Doações ilegais às campanhas eleitorais em 2010 geraram 10 mil processos

Doações ilegais em campanhas das eleições de 2010 resultaram em mais de 10 mil processos na Justiça para apurar possíveis infrações. O principal problema apontado por procuradores eleitorais em todo o país é a doação acima do permitido por lei: pessoas físicas podem doar até 10% do seu rendimento bruto do ano anterior, enquanto pessoas jurídicas podem doar apenas 2% desse valor.

O estado onde há mais representações é São Paulo: 1.330, seguido pelo Pará (931) e por Goiás (820). Somente em São Paulo, foram registrados mais de R$ 26 milhões em excesso de doações. A punição para esse tipo de conduta é o pagamento de multa de cinco a dez vezes o valor do excesso doado. As pessoas jurídicas são punidas com a multa e a impossibilidade de participar de licitações públicas e de celebrar contratos com o Poder Público por cinco anos.

Segundo o Ministério Público, o número de processos é menor que a quantidade de doações ilegais detectadas. Isso porque, em alguns estados onde foram encontradas muitas doações ilegais, os procuradores eleitorais se limitaram a fazer representações em que a multa mínima aplicada é R$ 10 mil.

Na última semana, uma decisão do Tribunal Superior Eleitoral (TSE) definiu que cabe aos juízes eleitorais julgarem doações ilegais referentes às eleições gerais, contrariando entendimento anterior de que o julgamento caberia aos tribunais regionais eleitorais (TREs).
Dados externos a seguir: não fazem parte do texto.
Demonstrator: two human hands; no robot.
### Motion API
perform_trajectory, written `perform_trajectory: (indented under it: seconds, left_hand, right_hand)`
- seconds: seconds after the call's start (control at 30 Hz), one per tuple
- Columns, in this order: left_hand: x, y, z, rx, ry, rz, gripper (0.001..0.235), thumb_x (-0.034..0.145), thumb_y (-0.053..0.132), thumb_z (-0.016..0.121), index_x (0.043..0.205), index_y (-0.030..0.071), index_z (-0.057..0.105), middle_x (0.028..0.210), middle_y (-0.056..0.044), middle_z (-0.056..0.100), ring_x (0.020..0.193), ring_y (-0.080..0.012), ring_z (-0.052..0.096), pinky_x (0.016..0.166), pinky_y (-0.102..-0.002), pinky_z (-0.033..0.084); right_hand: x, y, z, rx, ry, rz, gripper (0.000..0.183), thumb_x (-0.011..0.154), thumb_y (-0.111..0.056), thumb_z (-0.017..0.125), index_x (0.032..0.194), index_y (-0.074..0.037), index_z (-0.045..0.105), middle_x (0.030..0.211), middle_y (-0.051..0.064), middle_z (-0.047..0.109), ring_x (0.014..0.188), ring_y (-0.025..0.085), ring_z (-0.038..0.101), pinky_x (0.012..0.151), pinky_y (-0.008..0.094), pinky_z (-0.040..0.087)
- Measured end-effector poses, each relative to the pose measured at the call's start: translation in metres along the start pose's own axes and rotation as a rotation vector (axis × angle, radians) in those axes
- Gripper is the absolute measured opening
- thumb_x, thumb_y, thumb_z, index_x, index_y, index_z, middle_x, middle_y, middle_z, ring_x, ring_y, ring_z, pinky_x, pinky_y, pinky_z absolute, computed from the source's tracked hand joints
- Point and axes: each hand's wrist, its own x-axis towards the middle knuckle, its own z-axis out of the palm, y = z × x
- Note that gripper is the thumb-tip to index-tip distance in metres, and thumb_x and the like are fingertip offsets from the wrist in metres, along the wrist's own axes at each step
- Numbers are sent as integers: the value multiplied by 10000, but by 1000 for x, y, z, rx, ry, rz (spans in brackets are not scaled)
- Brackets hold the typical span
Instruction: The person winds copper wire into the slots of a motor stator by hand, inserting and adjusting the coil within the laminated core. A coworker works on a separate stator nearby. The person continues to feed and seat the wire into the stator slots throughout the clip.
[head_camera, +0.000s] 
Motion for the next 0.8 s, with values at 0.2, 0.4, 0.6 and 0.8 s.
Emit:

A decisão pegou o Ministério Público de surpresa, uma vez que o órgão já havia dado entrada na maioria das ações nos TREs.
De acordo com o procurador eleitoral substituto de Minas Gerais, não há mais risco de prescrição.
– Cabe agora ao TRE, com base na nova jurisprudência, declinar a competência para os juízes eleitorais, que irão instruir e julgar as representações – concluiu.